• WHAT THE EXERCISE ASKS: The copy must match the data below line for line and contain no images.

• COLLECTED MATERIAL:
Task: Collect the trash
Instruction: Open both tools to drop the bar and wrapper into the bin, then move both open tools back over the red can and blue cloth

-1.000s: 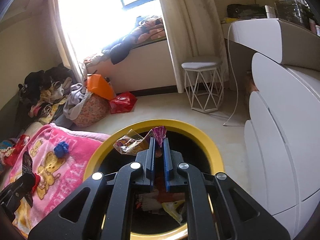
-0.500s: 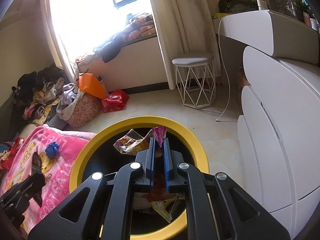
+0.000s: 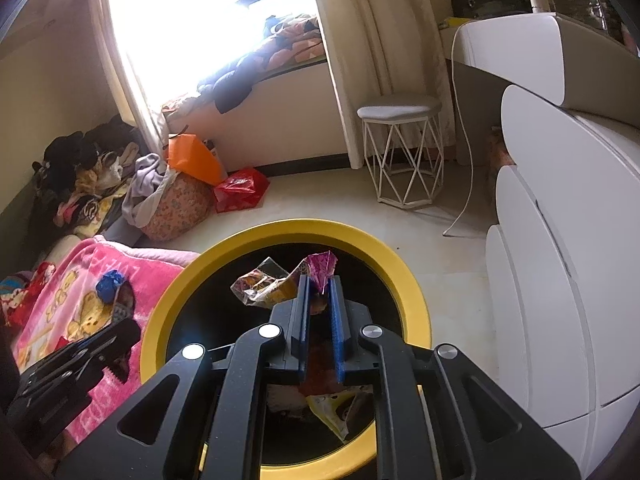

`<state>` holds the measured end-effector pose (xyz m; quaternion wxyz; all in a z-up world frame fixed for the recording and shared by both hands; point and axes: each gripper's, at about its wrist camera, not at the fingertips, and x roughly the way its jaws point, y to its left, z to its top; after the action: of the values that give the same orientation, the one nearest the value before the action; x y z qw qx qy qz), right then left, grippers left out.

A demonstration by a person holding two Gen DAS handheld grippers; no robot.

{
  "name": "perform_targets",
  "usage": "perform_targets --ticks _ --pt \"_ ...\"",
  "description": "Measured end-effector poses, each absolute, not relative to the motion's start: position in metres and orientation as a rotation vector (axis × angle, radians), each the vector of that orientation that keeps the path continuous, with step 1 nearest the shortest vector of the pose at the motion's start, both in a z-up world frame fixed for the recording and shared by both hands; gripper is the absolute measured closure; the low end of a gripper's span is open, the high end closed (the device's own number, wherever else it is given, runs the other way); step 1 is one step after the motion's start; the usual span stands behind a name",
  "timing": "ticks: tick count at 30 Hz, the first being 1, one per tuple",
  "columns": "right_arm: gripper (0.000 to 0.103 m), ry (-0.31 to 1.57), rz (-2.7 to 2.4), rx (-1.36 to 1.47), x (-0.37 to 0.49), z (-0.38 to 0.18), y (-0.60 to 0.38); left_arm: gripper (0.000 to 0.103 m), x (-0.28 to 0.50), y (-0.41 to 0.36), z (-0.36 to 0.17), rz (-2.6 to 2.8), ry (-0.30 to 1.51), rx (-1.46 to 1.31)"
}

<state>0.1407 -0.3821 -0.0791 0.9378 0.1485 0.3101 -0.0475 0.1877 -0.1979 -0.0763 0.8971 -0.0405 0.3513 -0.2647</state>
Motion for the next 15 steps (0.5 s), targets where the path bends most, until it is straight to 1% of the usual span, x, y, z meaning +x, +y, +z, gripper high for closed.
perform_targets --ticks 3,8,9,10,11,12,13,14,15 --pt "0.091 0.641 -0.096 0.310 0.1422 -0.0814 -0.3860 0.091 0.1920 -0.1999 -0.0781 -0.550 0.729 -0.088" --pt "0.078 0.642 -0.101 0.327 0.1414 -0.0831 -0.3894 0.089 0.1960 -0.2021 -0.0790 -0.559 0.735 -0.091" --pt "0.075 0.641 -0.104 0.327 0.1411 -0.0828 -0.3898 0.084 0.1962 -0.2019 -0.0787 -0.560 0.733 -0.093" --pt "0.071 0.638 -0.107 0.327 0.1406 -0.0822 -0.3900 0.075 0.1956 -0.2009 -0.0787 -0.563 0.731 -0.096" --pt "0.069 0.632 -0.109 0.329 0.1400 -0.0815 -0.3901 0.070 0.1950 -0.2001 -0.0780 -0.563 0.728 -0.098" --pt "0.067 0.629 -0.110 0.330 0.1394 -0.0808 -0.3898 0.060 0.1941 -0.1993 -0.0771 -0.563 0.723 -0.098" --pt "0.064 0.626 -0.112 0.330 0.1389 -0.0801 -0.3897 0.055 0.1931 -0.1987 -0.0763 -0.564 0.720 -0.098" --pt "0.061 0.622 -0.114 0.329 0.1384 -0.0796 -0.3894 0.053 0.1918 -0.1979 -0.0752 -0.567 0.717 -0.101" --pt "0.061 0.619 -0.114 0.329 0.1385 -0.0791 -0.3895 0.042 0.1901 -0.1967 -0.0737 -0.570 0.712 -0.105"
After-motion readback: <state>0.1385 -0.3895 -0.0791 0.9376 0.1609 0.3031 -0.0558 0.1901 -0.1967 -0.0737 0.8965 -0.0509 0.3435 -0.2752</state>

• REPLY TO THE TASK:
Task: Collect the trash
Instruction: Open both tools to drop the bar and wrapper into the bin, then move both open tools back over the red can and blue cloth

-1.000s: 
-0.500s: 
+0.000s: 

`<state>` holds the measured end-effector pose (xyz m; quaternion wxyz; all in a z-up world frame fixed for the recording and shared by both hands; point and axes: each gripper's, at about its wrist camera, not at the fingertips, and x roughly the way its jaws point, y to its left, z to its top; after the action: of the values that give the same orientation, the one nearest the value before the action; x y z qw qx qy qz), right then left, grippers left out.

A demonstration by a person holding two Gen DAS handheld grippers; no robot.

{
  "name": "perform_targets",
  "usage": "perform_targets --ticks _ --pt \"_ ...\"",
  "description": "Measured end-effector poses, each absolute, not relative to the motion's start: position in metres and orientation as a rotation vector (axis × angle, radians), each the vector of that orientation that keeps the path continuous, with step 1 nearest the shortest vector of the pose at the motion's start, both in a z-up world frame fixed for the recording and shared by both hands; gripper is the absolute measured closure; the low end of a gripper's span is open, the high end closed (the device's own number, wherever else it is given, runs the other way); step 1 is one step after the motion's start; the usual span stands behind a name",
  "timing": "ticks: tick count at 30 Hz, the first being 1, one per tuple",
  "columns": "right_arm: gripper (0.000 to 0.103 m), ry (-0.31 to 1.57), rz (-2.7 to 2.4), rx (-1.36 to 1.47), x (-0.37 to 0.49), z (-0.38 to 0.18), y (-0.60 to 0.38); left_arm: gripper (0.000 to 0.103 m), x (-0.28 to 0.50), y (-0.41 to 0.36), z (-0.36 to 0.17), rz (-2.6 to 2.8), ry (-0.30 to 1.51), rx (-1.46 to 1.31)"
}

<state>0.1407 -0.3821 -0.0791 0.9378 0.1485 0.3101 -0.0475 0.1877 -0.1979 -0.0763 0.8971 -0.0405 0.3513 -0.2647</state>
Motion for the next 15 steps (0.5 s), targets where the path bends most, until it is straight to 1% of the usual span, x, y, z meaning +x, +y, +z, gripper high for closed.
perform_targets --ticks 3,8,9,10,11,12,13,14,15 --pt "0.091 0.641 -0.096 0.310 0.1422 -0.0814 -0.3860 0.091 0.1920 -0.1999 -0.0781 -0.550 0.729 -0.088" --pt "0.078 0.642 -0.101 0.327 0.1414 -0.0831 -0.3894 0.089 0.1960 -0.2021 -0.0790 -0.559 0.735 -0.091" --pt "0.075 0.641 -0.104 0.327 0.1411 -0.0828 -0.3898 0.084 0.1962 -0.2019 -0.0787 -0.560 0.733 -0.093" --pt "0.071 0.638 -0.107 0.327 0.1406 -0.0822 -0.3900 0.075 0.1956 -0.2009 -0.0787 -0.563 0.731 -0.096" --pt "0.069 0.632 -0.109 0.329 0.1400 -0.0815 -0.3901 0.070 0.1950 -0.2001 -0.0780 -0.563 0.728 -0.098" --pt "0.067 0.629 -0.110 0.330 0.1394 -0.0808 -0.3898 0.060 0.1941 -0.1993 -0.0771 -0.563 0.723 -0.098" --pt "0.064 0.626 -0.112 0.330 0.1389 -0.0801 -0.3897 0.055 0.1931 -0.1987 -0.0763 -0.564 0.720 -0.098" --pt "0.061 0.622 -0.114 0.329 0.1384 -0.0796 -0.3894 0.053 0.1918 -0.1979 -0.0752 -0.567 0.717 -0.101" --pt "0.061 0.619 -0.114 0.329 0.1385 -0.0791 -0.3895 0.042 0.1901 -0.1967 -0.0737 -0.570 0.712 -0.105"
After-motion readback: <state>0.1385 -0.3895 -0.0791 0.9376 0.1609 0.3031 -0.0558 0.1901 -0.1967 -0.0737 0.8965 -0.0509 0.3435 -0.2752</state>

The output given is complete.